Last Night at Thursday Night is Health Care Change Night on Daily Kos, diarist Kitsap River posted The Lost Decades, a moving account of the three decades of life she can expect statistically to lose as a result of our current health care “system.” Kitsap wants to know why someone should be able to profit from decisions that ultimately cost her the functioning of her kidneys, and why they should continue to profit by denying her the transplant she needs in order to grow old with her lifelong lover.

Meanwhile, at streetprophets, ramara has posted the weekly D’Var Torah, Nitzavim – Va-yeilekh, the last reading in the book of Deuteronomy.

Moses has reached the end of his days. He has finished writing the scrolls of Torah, one for each of the appointed elders, and has offered the people a choice:

You can choose Torah, which is life, or you can choose the ways of other peoples, which brings with it a spiritual death. Choose life, he tells them, though he fears they will choose death. You can do it, it is not in heaven, it is not across the sea, it is very near to you. (ramara’s words)

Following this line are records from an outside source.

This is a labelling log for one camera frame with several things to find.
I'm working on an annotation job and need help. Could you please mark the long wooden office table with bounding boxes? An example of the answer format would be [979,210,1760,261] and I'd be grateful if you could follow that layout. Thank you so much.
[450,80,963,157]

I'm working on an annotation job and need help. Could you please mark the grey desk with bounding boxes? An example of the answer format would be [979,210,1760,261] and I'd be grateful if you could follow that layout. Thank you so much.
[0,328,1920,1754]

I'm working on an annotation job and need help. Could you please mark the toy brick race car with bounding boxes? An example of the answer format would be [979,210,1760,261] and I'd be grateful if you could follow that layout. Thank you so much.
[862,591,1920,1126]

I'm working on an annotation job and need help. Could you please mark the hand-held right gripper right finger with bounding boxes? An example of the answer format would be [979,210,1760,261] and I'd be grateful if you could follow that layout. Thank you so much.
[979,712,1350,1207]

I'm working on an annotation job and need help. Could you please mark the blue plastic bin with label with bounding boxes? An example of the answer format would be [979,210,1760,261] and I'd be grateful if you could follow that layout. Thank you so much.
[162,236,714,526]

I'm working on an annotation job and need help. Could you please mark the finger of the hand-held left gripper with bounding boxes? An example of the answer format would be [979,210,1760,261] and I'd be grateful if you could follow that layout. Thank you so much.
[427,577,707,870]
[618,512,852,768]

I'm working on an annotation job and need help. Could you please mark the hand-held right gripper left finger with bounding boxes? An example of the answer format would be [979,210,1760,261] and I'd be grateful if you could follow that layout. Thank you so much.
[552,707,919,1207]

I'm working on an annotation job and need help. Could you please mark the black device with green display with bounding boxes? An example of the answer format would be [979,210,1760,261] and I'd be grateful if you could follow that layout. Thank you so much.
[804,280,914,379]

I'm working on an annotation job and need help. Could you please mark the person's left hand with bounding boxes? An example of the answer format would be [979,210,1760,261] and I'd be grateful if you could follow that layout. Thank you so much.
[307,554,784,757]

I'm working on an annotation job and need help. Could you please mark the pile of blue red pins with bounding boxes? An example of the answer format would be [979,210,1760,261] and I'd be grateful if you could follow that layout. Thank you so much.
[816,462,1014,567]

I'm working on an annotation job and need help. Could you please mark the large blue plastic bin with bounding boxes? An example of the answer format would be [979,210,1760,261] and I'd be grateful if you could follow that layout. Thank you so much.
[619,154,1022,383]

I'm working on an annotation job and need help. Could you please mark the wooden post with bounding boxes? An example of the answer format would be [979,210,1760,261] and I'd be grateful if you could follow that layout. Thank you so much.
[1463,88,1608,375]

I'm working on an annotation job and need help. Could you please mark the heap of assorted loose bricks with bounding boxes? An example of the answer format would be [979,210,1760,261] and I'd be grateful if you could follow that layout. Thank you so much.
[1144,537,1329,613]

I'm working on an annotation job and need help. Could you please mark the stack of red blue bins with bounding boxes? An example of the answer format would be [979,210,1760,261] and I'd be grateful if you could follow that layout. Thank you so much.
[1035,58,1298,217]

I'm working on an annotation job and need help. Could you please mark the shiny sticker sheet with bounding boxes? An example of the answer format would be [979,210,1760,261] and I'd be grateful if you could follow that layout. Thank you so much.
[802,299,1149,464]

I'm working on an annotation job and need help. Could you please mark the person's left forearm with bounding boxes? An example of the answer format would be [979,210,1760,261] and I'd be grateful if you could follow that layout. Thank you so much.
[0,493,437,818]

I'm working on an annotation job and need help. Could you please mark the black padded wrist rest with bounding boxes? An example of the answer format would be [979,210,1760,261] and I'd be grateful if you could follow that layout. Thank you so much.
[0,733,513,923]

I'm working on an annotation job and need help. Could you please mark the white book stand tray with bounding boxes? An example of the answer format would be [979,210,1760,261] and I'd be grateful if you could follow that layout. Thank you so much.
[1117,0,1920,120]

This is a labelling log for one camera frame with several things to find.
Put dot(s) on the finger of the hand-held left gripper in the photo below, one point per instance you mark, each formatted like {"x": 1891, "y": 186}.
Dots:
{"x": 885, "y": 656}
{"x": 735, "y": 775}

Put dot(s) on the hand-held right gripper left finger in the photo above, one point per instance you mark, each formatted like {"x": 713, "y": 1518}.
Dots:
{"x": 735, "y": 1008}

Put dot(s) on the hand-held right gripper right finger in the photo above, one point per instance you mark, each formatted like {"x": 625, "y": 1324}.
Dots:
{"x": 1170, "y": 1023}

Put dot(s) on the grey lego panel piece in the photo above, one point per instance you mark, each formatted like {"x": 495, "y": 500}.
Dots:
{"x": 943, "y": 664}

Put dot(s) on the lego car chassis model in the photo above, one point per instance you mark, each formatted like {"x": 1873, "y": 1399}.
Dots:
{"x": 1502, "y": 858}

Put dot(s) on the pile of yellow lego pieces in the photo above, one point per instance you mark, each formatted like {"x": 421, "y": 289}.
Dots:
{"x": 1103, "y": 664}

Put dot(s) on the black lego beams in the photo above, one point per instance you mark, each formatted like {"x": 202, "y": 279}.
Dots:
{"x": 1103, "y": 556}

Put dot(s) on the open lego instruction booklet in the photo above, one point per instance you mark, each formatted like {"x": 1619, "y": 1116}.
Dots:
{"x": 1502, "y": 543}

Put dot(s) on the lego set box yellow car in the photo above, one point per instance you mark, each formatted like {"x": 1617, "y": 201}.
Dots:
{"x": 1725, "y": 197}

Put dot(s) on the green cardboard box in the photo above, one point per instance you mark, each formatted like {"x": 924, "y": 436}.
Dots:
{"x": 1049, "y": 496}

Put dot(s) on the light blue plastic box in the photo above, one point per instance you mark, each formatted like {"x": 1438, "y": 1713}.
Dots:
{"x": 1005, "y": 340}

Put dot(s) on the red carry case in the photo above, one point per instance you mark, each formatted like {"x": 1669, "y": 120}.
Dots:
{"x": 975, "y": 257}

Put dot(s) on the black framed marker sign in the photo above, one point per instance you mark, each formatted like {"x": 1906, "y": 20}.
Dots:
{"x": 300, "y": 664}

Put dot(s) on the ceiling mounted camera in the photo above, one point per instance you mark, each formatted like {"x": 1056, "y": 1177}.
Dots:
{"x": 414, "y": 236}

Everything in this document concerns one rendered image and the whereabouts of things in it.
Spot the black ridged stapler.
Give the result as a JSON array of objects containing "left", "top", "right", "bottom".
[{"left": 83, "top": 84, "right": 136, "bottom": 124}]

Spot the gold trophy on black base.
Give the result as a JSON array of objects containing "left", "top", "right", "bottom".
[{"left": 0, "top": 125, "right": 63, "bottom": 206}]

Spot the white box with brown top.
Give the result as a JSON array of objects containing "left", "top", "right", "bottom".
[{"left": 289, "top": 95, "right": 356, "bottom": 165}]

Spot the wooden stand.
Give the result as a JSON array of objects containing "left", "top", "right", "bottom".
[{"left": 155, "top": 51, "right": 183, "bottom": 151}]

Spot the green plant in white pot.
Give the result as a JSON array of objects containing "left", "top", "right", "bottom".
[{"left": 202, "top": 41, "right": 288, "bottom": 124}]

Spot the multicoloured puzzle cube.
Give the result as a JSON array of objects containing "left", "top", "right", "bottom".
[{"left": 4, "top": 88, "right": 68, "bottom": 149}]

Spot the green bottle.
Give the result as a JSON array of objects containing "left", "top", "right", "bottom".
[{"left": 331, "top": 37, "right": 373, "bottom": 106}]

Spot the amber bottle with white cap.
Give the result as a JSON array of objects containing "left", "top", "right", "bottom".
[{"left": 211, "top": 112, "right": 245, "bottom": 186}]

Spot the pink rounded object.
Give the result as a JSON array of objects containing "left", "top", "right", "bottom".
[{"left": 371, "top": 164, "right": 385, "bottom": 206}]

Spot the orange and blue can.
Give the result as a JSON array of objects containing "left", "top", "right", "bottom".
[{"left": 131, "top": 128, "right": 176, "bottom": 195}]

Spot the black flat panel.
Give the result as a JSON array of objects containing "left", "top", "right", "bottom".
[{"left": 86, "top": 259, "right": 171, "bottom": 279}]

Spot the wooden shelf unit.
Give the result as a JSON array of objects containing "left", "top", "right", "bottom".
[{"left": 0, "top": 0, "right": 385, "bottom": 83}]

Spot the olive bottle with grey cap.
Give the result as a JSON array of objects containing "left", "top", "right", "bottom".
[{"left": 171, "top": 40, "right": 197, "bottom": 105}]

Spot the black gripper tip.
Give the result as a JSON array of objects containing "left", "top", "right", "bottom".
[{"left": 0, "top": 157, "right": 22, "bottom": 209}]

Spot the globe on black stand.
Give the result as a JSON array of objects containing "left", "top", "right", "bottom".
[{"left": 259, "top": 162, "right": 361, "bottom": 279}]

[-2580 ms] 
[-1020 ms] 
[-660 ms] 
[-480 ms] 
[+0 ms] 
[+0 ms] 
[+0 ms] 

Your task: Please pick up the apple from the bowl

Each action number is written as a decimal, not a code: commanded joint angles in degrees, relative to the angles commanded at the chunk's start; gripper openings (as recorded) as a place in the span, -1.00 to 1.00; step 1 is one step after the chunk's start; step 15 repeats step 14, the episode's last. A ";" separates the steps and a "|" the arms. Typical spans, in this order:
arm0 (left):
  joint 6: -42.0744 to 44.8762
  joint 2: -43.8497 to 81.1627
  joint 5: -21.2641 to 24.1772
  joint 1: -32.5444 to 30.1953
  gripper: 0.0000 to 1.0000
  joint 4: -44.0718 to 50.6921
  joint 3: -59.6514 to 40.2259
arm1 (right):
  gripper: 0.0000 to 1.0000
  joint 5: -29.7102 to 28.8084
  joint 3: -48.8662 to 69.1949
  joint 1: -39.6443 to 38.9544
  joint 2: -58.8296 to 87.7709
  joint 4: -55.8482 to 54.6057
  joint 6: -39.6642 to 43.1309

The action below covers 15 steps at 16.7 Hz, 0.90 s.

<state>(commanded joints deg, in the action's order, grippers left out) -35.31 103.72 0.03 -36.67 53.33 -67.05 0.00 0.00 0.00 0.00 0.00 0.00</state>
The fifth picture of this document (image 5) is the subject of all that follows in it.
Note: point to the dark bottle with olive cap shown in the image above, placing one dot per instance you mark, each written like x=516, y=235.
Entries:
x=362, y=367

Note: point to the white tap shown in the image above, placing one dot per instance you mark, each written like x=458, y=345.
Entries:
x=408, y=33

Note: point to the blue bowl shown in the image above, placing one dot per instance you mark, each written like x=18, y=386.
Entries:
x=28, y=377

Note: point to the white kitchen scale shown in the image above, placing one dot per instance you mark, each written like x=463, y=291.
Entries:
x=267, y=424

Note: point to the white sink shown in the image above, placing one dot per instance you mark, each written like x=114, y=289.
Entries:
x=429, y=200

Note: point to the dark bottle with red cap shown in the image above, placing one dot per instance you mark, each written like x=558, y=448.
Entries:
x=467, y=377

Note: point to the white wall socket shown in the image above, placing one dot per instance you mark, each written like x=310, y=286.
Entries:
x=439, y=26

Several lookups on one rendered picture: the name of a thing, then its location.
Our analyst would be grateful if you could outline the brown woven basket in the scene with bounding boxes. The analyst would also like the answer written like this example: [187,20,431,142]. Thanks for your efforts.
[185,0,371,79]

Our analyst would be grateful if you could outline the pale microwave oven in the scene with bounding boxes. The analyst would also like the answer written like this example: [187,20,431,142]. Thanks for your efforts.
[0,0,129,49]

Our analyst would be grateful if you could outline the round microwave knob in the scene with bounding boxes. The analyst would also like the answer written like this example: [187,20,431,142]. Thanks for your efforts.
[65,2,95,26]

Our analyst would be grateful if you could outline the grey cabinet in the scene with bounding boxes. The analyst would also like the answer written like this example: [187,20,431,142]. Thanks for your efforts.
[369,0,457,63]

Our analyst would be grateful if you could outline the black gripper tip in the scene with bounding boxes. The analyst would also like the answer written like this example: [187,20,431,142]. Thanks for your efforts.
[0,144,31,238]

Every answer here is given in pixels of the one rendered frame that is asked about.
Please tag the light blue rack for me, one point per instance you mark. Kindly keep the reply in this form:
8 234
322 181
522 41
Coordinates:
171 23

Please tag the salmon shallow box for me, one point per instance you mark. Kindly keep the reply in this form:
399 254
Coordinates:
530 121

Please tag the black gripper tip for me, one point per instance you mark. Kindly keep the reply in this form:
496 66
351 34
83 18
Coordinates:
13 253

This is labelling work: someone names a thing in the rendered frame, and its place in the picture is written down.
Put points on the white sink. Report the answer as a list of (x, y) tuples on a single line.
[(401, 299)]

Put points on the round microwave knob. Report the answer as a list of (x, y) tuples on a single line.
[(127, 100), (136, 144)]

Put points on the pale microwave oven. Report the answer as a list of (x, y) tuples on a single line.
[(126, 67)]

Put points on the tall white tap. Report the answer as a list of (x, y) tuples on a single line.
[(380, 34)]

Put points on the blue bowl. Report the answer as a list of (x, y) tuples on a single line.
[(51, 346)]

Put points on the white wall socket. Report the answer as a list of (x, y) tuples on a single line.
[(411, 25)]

Ramara reminisced about her own experience confronting cancer, when she was forced to choose between giving up, or finding a new intensity and meaning in life. She chose life through her newly conceived weekly D’Var Torah series at streetprophets. President Obama ended his speech on health care with a similar exhortation. While remembering Senator Kennedy, he offered us a moral choice: would we as a nation choose justice, and hence life?

Several years ago, someone I trusted let me down very badly, betraying not only me, but the people of my community in my name. For awhile, I mistrusted everyone around me, even friends I had known and worked with for years. I doubted the existence of G-d. G-d was not required to exist. There was, I realized, at least a 50% chance that S/he did not, and that my insistence in following an ancient text instead of looking out for myself was simply laughable.

I was surrounded on all sides by darkness…the “dark night of the soul.” Then I knew suddenly that I could be the person I wanted to be. I could choose to worship a just G-d even in G-d’s apparent absence, because doing so would help me to create the world I wanted to experience.

Nobody can take our lives from us. They can only intimidate us. Confronted with 9-11, our previous administration chose to abandon compassion. We can choose another path.

It is we who fail to live the lives we are given. G-d is resting within us. When we choose the compassionate path, we become co-creators of the world.

It was then that I came to understand a puzzling quote from the Zohar: “With Beginning, — created G-d.”